> [Instructions to follow]
The response must consist of the lines below from the one with "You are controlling" through the one with "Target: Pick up", exactly as they appear and with both ends kept.

> [Supplied information]

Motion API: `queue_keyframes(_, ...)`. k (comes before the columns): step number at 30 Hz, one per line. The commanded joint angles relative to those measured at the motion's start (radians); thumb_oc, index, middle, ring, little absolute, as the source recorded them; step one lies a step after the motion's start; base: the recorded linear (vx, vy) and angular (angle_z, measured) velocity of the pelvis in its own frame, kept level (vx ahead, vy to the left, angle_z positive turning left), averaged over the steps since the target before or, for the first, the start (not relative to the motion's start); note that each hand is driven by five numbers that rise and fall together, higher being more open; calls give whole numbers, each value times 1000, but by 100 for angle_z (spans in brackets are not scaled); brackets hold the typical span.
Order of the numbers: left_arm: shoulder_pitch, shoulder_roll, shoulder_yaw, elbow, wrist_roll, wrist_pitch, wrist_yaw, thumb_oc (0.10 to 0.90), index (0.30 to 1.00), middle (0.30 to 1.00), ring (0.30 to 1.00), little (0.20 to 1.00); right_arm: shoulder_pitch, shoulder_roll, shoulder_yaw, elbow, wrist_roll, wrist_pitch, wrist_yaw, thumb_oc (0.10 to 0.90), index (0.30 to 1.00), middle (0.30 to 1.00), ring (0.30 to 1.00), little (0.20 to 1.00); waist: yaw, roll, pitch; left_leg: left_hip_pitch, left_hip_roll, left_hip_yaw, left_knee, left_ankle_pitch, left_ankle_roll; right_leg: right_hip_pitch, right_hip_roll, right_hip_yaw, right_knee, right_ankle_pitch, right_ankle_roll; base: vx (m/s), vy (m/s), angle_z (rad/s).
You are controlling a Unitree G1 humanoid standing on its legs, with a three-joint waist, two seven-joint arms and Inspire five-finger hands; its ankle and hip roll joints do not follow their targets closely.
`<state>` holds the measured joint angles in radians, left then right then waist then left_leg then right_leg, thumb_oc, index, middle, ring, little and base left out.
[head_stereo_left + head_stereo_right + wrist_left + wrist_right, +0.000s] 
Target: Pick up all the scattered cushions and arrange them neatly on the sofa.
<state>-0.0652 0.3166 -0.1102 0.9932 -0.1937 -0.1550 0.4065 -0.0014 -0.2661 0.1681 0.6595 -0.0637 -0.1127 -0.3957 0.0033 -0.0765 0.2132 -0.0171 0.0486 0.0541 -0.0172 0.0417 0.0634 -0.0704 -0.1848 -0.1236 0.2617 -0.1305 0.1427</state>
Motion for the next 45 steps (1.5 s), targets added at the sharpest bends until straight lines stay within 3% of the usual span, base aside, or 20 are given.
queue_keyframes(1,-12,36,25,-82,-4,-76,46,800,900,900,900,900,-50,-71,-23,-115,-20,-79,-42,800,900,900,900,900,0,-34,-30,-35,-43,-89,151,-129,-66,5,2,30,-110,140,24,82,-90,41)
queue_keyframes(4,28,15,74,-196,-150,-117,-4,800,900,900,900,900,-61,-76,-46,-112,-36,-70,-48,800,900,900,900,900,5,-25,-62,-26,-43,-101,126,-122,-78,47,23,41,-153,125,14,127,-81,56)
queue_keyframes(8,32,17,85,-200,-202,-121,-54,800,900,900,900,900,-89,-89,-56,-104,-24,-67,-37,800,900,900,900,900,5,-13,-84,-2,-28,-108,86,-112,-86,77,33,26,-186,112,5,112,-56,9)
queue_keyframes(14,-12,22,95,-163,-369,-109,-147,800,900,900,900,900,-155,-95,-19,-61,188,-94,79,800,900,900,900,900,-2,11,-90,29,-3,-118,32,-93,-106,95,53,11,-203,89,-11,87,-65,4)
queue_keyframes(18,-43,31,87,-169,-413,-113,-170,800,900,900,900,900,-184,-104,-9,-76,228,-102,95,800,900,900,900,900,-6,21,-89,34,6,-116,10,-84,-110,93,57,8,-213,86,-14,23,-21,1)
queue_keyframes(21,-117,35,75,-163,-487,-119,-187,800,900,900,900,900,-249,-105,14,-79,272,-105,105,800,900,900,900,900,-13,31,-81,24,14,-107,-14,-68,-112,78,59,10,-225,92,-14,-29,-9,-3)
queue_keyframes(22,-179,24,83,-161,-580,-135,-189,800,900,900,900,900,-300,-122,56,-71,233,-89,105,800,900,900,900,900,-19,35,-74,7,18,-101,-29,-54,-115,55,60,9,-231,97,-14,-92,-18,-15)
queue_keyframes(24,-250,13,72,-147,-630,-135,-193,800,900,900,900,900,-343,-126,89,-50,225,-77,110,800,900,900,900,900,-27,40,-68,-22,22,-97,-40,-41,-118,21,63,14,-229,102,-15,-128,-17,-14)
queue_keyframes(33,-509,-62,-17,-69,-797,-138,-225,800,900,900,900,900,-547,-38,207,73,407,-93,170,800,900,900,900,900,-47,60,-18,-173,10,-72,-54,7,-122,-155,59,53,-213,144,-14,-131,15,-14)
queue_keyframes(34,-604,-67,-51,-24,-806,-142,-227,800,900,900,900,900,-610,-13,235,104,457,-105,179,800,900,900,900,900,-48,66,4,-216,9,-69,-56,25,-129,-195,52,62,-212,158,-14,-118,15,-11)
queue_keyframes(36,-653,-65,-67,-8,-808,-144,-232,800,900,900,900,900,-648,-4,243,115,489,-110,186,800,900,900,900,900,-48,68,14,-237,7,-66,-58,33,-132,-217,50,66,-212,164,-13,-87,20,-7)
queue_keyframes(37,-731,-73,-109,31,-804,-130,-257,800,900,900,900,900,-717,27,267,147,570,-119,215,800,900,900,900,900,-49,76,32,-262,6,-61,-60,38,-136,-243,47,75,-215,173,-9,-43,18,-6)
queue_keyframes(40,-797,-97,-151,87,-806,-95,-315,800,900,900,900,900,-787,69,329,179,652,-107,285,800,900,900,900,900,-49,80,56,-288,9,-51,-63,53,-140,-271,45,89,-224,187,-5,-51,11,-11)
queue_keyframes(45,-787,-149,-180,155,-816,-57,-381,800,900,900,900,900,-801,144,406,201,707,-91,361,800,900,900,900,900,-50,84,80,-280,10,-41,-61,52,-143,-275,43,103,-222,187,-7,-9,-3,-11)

> [Solution to this task]
You are controlling a Unitree G1 humanoid standing on its legs, with a three-joint waist, two seven-joint arms and Inspire five-finger hands; its ankle and hip roll joints do not follow their targets closely.
`<state>` holds the measured joint angles in radians, left then right then waist then left_leg then right_leg, thumb_oc, index, middle, ring, little and base left out.
[head_stereo_left + head_stereo_right + wrist_left + wrist_right, +0.000s] 
Target: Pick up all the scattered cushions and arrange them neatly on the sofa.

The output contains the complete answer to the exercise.